* [Your goal] Repeat the lines beginning at the one with "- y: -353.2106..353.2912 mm" and running to the end of the material, keeping the first and last of them, exactly as they appear.

* [Raw data]
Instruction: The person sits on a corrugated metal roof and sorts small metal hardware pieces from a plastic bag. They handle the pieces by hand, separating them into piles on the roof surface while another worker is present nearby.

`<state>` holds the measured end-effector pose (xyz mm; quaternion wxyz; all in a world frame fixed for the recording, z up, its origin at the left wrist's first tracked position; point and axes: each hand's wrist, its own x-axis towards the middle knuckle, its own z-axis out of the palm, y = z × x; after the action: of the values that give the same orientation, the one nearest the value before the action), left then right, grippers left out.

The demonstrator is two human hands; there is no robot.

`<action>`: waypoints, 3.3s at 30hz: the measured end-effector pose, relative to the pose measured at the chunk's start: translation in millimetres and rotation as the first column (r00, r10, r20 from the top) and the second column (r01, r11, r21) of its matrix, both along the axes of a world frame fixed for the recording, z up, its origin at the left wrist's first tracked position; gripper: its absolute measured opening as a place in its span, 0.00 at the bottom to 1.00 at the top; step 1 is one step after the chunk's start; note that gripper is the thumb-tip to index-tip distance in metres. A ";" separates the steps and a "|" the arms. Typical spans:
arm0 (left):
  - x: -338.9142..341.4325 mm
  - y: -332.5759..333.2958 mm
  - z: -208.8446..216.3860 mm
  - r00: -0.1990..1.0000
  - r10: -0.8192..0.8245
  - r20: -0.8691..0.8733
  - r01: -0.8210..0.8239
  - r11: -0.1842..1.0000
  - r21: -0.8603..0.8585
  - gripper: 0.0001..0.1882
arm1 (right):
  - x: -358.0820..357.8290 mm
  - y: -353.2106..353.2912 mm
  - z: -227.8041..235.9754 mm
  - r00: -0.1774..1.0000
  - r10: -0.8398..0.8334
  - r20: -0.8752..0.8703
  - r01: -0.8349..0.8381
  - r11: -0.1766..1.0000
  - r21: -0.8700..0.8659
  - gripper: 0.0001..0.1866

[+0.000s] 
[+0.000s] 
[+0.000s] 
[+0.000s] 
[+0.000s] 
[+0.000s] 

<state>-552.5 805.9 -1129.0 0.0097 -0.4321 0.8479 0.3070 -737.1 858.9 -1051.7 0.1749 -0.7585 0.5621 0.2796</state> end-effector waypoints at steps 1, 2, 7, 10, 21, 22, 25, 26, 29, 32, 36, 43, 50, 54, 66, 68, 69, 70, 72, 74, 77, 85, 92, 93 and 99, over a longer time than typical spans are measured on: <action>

* [Response]
  - y: -353.2106..353.2912 mm
  - z: -227.8041..235.9754 mm
  - r00: -0.1774..1.0000
  - r10: -0.8398..0.8334
  - r20: -0.8752..0.8703
  - r01: -0.8349..0.8381
  - r11: -0.1766..1.0000
  - r21: -0.8700..0.8659
  - gripper: 0.0001..0.1866

[+0.000s] 
[+0.000s] 
[+0.000s] 
[+0.000s] 
[+0.000s] 
[+0.000s] 

<state>-552.5 805.9 -1129.0 0.0097 -0.4321 0.8479 0.3070 -737.1 858.9 -1051.7 0.1749 -0.7585 0.5621 0.2796</state> end-effector waypoints at steps 1, 2, 7, 10, 21, 22, 25, 26, 29, 32, 36, 43, 50, 54, 66, 68, 69, 70, 72, 74, 77, 85, 92, 93 and 99, over a longer time than typical spans are measured on: <action>

With the output given, the exercise is complete.